A happy Christmas to you."
And he was off in a moment, walking hard across the square, his hands thrust deep in his breeches pockets.
Mary followed, a discreet ten paces behind.
Her face was scarlet, and she kept her eyes on the ground.
The laughter bubbled up inside her, and she hid her mouth in her shawl.
She was near to collapsing when they reached the further side of the square, out of sight of the coach and the group of people, and she stood with her hand to her side, catching her breath.
Jem waited for her, his face as grave as a judge.
"Jem Merlyn, you deserve to be hanged," she said, when she had recovered herself. "To stand there as you did in the market square and sell that stolen pony back to Mrs.
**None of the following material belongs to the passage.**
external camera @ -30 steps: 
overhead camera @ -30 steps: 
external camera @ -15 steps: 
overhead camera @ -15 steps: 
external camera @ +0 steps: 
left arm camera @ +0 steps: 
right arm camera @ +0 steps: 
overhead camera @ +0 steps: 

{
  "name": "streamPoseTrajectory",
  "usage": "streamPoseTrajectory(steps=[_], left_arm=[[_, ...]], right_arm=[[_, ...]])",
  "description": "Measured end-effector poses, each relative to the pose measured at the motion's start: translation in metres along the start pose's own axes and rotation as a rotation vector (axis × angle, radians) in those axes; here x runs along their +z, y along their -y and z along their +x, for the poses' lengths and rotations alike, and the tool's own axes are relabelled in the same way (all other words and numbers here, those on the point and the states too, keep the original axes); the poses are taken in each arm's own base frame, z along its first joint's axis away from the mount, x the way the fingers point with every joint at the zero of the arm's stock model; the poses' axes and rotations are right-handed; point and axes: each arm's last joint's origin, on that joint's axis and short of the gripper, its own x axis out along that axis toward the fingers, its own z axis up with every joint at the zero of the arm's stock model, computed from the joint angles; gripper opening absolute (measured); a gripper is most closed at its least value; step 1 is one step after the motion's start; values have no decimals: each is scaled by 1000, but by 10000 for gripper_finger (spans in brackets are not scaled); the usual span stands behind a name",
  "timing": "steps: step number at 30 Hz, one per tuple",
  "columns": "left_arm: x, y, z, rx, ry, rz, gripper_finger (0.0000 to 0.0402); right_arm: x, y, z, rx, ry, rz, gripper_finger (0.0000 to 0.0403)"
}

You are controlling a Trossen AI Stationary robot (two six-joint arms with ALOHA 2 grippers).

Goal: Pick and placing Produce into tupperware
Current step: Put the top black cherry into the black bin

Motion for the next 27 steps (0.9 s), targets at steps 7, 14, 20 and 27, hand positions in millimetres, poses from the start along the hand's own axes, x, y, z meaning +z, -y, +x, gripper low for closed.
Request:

Bassat herself!
You have the cheek of the devil, and the hairs in my head have gone grey from watching you."
He threw back his head and laughed, and she could not resist him.
Their laughter echoed in the street until people turned to look at them, and they too caught the infection, and smiled, and broke into laughter; and Launceston itself seemed to rock in merriment as peal after peal of gaiety echoed in the street, mingling with the bustle and clatter of the fair; and with it all there was shouting, and calling, and a song from somewhere.
The torches and the flares cast strange lights on the faces of people, and there was colour, and shadow, and the hum of voices, and a ripple of excitement in the air.
Jem caught at her hand and crumpled the fingers.
"You're glad you came now, aren't you?" he said, and
"Yes," she said recklessly, and she did not mind.
They plunged into the thick of the fair, with all the warmth and the suggestion of packed humanity about them.
Jem bought Mary a crimson shawl and gold rings for her ears.
They sucked oranges beneath a striped tent and had their fortunes told by a wrinkled gypsy woman.
"Beware of a dark stranger," she said to Mary, and they looked at one another and laughed again.
"There's blood in your hand, young man," she told him. "You'll kill a man one day"; and
"What did I tell you in the jingle this morning?" said Jem. "I'm innocent as yet.
Do you believe it now?"
But she shook her head at him; she would not say.
Little raindrops splashed onto their faces, and they did not care.
The wind rose in gusts and billowed the fluttering tents, scattering paper and ribbons and silks; and a great striped booth shuddered an instant and crumpled, while apples and oranges rolled in the gutter.
Flares streamed in the wind; the rain fell; and people ran hither and thither for shelter, laughing and calling to one another, the rain streaming from them.
Jem dragged Mary under cover of a doorway, his arms around her shoulders, and he turned her face against him and held her with his hands and kissed her.
"Beware of the dark stranger," he said, and he laughed and kissed her again.
The night clouds had come up with the rain, and it was black in an instant The wind blew out the flares, the lanterns glowed dim and yellow, and all the bright colour of the fair was gone.
The square was soon deserted; the striped tents and the booths gaped empty and forlorn.
The soft rain came in gusts at the open doorway, and Jem stood with his back to the weather, making a screen for Mary.
He untied the handkerchief she wore and played with her hair.
She felt the tips of his fingers on her neck, travelling to her shoulders, and she put up her hands and pushed them away.
"I've made a fool of myself long enough for one night, Jem Merlyn," she said. "It's time we thought of returning. Let me alone."
"You don't want to ride in an open jingle in this wind, do you?" he said. "It's coming from the coast, and we'll be blown under on the high ground.
We'll have to spend the night together in Launceston."
"Very likely!
Go and fetch the pony, Jem, while this shower lifts for the moment.
I'll wait for you here."
"Don't be a Puritan, Mary.
You'll be soaked to the skin on the Bodmin road.
Pretend you're in love with me, can't you?
You'd stay with me then."
"Are you talking to me like this because I'm the barmaid at Jamaica Inn?"
"Damn Jamaica Inn!
I like the look of you, and the feel of you, and that's enough for any man.
It ought to be enough for a woman too."
"I daresay it is, for some.
I don't happen to be made that way."
"Do they make you different from other women, then, down on Helford River?